I'm confused why the 100-400II/1.4TC that is only 560mm and a stop slower than your current 600mm setup is even in consideration??

That said, the 200-400 with 2xTC (or with internal and external 1.4TCs...preferred way due to versatility) is good at 784mm (technically 800mm as the TCs should be square root of 2 but camera reports 784mm) but it isn't great.

I would recommend two options both of which I own (well I own all the options listed here and used to have the 300II)...

1) 600II + 1.4TC.....this is the ultimate in IQ and fastest aperture you can get but it is way bigger and heavier than what you are used to

2) 400DOII + 2xTCIII....this option is very good, IQ not quite as good as 600/1.4 but the IQ at 800 is exactly like the 300II/2x at 600 IMHO. However, you really need a 1DX2 or 5D4 to make it work and get all the AF modes (this would hold for the 200-400 at 800mm also). I find the 400DOII at 800mm better IQ than the 200-400 at 784 or 800. But the 200-400 has more versatility but again it is just as heavy as the 600 (although a bit easier to wield because it is smaller).
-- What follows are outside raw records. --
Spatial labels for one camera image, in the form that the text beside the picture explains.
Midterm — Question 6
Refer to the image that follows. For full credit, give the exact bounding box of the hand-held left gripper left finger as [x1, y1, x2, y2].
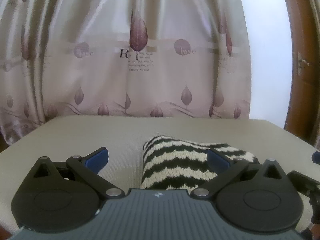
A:
[30, 147, 125, 200]

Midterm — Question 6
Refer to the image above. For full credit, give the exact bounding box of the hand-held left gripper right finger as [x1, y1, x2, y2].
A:
[191, 147, 288, 200]

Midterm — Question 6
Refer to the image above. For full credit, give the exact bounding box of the black white striped knit sweater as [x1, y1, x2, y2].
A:
[141, 135, 259, 190]

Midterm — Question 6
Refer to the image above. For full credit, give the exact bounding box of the beige ribbed table cloth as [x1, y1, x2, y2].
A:
[0, 116, 320, 240]

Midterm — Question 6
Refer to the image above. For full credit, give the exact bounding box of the brown wooden door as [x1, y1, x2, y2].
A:
[281, 0, 320, 147]

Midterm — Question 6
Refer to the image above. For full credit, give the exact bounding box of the leaf print curtain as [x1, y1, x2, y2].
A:
[0, 0, 252, 145]

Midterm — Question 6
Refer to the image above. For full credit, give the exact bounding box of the metal door handle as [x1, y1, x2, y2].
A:
[297, 52, 311, 76]
The 400DOII would be exactly like the 300II for handling (actually even a small bit lighter and smaller than the 300II).

There is also the 800 f/5.6 as mentioned above but I will list my argument against the 800 vs 600...
1) The 800 can't use all 61 points on the new cameras
2) The MFD of the 800 is much worse than the 600
3) The 600 gives you more versatility as you get 600, 840 and 1200 options whereas the 800 is 800 and 1120
4) The 800 is heavier and even more unwieldy
5) All reports show the 600 at 840 has IQ that is the equal to the 800.
6) Both are focusing at 5.6 at 800 so AF is very similar..
Disclaimer: I've never used the 800 f/5.6 and never will.....

Last option....wait for the 600DO but you may need to pay for dialysis after giving up both kidneys and that could limit your shooting.....


----------



## rancho_runner (Jan 14, 2017)

Another option is the 500II+1.4x (or +2x), which cost less, and is very practical.
You can handhold the combination all day (which I do, mostly at airshows) and the size is such that traveling is not an issue (you can carry the body+500II+1.4xTC in a carry on, it fits with no issue).
The quality is great (including with TCs), and I love the flexibility as a walk around lens, for instance when shooting wildlife or BIF, it gives a lot of flexibility and opens possibilities...


----------



## scyrene (Jan 14, 2017)

rancho_runner said:


> Another option is the 500II+1.4x (or +2x), which cost less, and is very practical.
> You can handhold the combination all day (which I do, mostly at airshows) and the size is such that traveling is not an issue (you can carry the body+500II+1.4xTC in a carry on, it fits with no issue).
> The quality is great (including with TCs), and I love the flexibility as a walk around lens, for instance when shooting wildlife or BIF, it gives a lot of flexibility and opens possibilities...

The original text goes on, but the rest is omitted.